A Brief Adventure in Stocks

Machine Learning in Practice | 21 August 2020

Compare Stocks in Two Sectors

We often need to compare stock performances within and across sectors. In the following example, we plot six major stocks from technology and energy sectors. The top ones are the energy stocks, representing Exxon, BP and Chevron. The bottom panel contains the technology stocks, representing Apple, Amazon and Google.

codeCompare Multiple Stocks in Two Sectors.py
 tickers = ["XOM","BP", "CVX","AAPL","AMZN","GOOG"]
 stocks = [pdr.get_data_yahoo(i, start=start, end=date.today())['Adj Close'].rename(i) for i in tickers]
 stocks_df = pd.DataFrame(stocks).T
 tickers= np.array(tickers).reshape(2,3)
 fig, ax = plt.subplots(2,3, figsize=(12,6))
 for i in range(2):
     for j in range(3):
         stocks_df[tickers[i,j]].plot(ax=ax[i, j],color="skyblue").set_title(tickers[i,j])

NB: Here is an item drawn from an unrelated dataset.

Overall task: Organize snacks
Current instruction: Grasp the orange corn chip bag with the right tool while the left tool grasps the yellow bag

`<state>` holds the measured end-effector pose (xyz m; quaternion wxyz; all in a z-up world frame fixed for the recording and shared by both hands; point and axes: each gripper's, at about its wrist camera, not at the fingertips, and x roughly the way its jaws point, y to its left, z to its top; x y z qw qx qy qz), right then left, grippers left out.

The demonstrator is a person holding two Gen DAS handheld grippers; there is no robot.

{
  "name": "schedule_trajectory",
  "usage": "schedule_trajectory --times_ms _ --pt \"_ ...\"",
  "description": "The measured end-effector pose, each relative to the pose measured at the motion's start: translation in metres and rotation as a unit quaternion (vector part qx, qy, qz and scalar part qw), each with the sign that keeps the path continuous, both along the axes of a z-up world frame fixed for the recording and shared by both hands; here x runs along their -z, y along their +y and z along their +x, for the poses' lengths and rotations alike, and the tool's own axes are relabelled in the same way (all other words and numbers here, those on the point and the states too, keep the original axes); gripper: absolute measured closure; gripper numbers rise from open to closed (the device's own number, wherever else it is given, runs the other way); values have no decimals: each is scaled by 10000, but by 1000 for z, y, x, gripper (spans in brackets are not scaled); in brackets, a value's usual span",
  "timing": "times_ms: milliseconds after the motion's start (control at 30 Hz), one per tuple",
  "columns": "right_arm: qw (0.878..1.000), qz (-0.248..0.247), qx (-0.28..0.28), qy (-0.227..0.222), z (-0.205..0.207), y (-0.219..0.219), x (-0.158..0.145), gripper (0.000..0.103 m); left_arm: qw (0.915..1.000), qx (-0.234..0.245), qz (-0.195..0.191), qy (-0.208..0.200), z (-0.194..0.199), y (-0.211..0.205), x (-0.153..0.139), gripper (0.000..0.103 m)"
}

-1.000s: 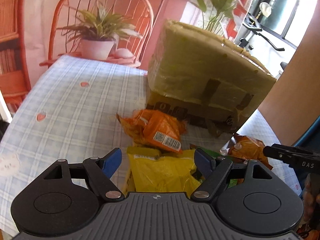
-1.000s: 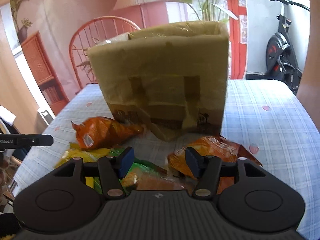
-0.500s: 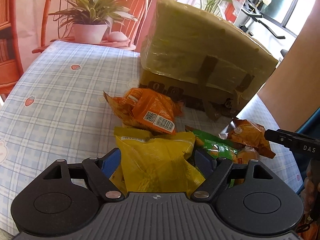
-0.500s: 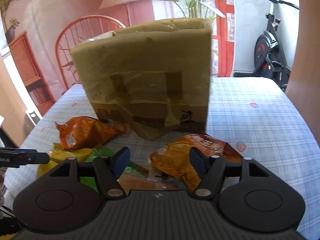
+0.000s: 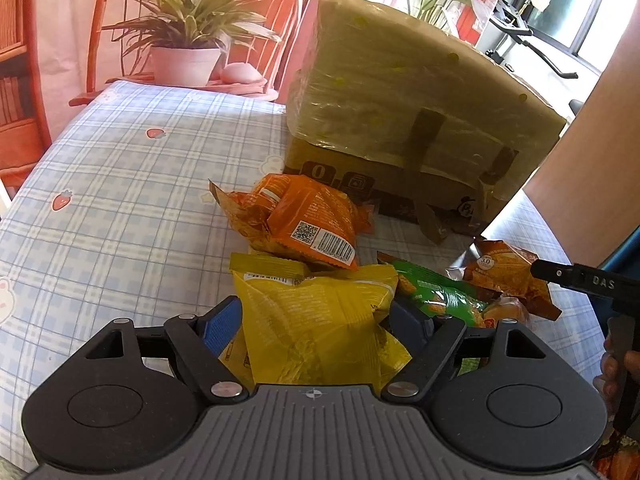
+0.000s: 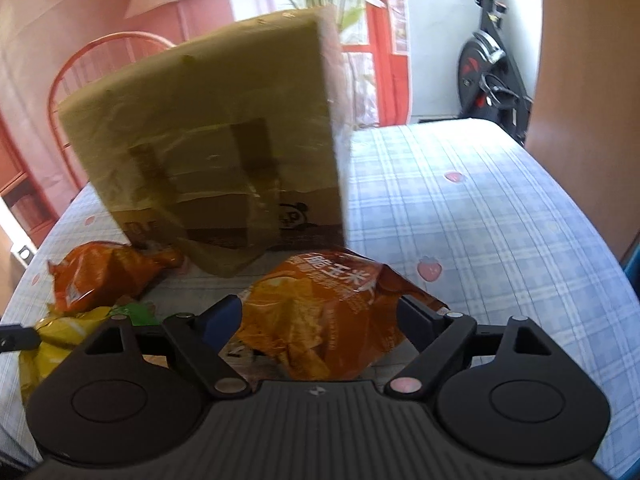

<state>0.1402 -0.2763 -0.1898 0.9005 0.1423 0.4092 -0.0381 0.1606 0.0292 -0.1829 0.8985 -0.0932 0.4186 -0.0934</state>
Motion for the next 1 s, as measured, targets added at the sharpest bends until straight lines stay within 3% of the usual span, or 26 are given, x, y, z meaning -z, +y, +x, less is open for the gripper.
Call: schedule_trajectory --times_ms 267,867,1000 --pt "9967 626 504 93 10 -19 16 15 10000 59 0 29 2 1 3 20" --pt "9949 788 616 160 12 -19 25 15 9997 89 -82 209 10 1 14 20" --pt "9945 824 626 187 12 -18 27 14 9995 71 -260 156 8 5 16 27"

Although the energy stocks have much more turbulences in the last twenty years, figure shows they are all great performers over their lifespan. They are all winners.

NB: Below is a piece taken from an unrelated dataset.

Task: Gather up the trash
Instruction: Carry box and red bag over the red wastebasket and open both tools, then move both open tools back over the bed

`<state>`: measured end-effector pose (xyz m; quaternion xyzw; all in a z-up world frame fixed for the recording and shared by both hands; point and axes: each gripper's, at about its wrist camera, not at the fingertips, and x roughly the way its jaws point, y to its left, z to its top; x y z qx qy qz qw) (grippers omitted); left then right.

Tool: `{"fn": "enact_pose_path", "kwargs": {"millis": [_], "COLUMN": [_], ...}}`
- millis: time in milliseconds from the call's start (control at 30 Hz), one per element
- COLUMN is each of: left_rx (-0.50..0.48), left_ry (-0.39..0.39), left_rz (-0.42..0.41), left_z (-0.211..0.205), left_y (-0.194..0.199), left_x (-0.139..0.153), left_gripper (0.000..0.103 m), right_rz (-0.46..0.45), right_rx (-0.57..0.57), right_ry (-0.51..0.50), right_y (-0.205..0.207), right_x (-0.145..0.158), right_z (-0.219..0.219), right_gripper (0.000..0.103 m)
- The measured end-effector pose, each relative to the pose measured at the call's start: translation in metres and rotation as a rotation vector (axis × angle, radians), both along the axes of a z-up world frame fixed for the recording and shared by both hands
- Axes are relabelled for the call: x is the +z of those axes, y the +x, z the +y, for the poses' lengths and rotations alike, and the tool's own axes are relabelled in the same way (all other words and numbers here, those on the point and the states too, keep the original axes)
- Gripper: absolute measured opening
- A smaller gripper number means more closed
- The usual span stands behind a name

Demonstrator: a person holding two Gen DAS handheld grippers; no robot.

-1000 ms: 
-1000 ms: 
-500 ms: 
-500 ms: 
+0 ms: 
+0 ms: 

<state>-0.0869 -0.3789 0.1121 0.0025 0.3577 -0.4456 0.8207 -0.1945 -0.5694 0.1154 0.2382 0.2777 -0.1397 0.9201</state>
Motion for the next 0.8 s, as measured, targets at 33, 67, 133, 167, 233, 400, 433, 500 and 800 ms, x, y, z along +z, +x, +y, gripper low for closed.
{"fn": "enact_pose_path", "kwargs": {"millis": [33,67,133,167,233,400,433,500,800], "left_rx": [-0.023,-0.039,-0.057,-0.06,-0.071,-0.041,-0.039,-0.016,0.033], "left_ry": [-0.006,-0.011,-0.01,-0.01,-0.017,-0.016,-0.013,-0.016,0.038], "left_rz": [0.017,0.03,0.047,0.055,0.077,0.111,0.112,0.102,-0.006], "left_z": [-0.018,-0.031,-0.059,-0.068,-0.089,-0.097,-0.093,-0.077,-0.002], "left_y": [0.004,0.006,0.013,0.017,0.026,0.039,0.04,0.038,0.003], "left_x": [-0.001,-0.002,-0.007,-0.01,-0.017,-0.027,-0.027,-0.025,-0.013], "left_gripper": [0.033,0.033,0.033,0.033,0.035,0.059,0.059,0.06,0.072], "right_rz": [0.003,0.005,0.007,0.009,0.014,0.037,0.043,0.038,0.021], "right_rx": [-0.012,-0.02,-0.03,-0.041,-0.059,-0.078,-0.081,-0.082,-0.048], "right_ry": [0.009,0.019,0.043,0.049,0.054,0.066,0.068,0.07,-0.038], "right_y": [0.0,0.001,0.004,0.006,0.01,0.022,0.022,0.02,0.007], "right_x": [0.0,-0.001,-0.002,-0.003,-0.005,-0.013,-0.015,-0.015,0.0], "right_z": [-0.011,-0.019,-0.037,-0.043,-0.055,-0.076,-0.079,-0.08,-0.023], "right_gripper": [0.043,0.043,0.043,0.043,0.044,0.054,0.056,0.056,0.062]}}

Compare Stocks in Two Sectors - Sarah Chen

However, if we look at the stocks from 2004, the year when Google had its IPO, we get a different picture. The technology stocks have much higher growth than the mature energy stocks. That’s why mutual funds consist of mostly technology stocks are called “growth stocks” whereas mature stocks are called “value stocks”.

Compare Stocks in Two Sectors from 2004 to 2020 - Sarah Chen

Although we expect Chevron stocks are highly correlated with Exxon, it may come as a surprise that Chevron is also highly correlated with Apple and Google stock prices. The three energy stocks are less correlated with one another than the three technology stocks. The correlation between the latter is above 0.94, which is remarkably high.

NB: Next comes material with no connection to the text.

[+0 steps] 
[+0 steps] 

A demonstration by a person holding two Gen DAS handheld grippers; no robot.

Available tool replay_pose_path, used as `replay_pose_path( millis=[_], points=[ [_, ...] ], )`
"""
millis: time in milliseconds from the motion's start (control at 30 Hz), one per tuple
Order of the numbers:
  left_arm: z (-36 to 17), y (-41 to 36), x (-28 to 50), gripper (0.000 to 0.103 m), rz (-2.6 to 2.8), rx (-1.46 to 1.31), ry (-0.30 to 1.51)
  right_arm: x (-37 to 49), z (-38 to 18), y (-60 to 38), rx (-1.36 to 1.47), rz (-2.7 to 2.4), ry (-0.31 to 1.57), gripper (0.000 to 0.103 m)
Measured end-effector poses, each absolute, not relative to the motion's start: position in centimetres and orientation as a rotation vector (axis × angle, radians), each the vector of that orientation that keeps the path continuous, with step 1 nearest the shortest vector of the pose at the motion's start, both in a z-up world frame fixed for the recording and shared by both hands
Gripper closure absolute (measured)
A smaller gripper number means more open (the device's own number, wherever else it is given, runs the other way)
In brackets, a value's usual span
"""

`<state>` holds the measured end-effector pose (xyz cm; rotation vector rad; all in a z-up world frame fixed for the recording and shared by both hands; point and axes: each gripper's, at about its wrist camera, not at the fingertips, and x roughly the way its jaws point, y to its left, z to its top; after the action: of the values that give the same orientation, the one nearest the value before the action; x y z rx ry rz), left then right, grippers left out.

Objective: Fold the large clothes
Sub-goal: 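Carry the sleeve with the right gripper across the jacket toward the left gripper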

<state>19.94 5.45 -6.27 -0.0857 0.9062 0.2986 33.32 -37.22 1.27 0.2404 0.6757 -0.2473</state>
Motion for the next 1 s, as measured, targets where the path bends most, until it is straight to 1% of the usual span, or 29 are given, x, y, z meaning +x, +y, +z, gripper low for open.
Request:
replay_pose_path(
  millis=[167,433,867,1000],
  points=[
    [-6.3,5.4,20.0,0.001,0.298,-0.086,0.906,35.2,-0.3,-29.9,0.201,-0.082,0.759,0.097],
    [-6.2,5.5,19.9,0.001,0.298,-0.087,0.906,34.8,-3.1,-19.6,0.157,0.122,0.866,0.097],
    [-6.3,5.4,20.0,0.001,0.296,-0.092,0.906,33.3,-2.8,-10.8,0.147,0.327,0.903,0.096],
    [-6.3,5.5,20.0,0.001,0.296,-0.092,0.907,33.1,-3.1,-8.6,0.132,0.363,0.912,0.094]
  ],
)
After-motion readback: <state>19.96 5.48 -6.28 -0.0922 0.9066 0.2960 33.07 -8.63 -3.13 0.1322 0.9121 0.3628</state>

codeStock Price Correlations.py
 print( stocks_df.dropna(axis=0,how='any').corr())
Out:
       XOM    BP   CVX  AAPL  MSFT  GOOG
XOM  1.000 0.265 0.891 0.607 0.439 0.654
BP   0.265 1.000 0.343 0.344 0.458 0.426
CVX  0.891 0.343 1.000 0.849 0.735 0.862
AAPL 0.607 0.344 0.849 1.000 0.951 0.966
MSFT 0.439 0.458 0.735 0.951 1.000 0.943
GOOG 0.654 0.426 0.862 0.966 0.943 1.00

Comparing stock and market returns

We could download daily price data from Yahoo! Finance for one stock and the market represented by S&P 500. Then estimate their returns and represent them via a graph using the following code. Please note that we have used the same timespan from 1990. Using the same time span is necessary if we are comparing them for the same time periods.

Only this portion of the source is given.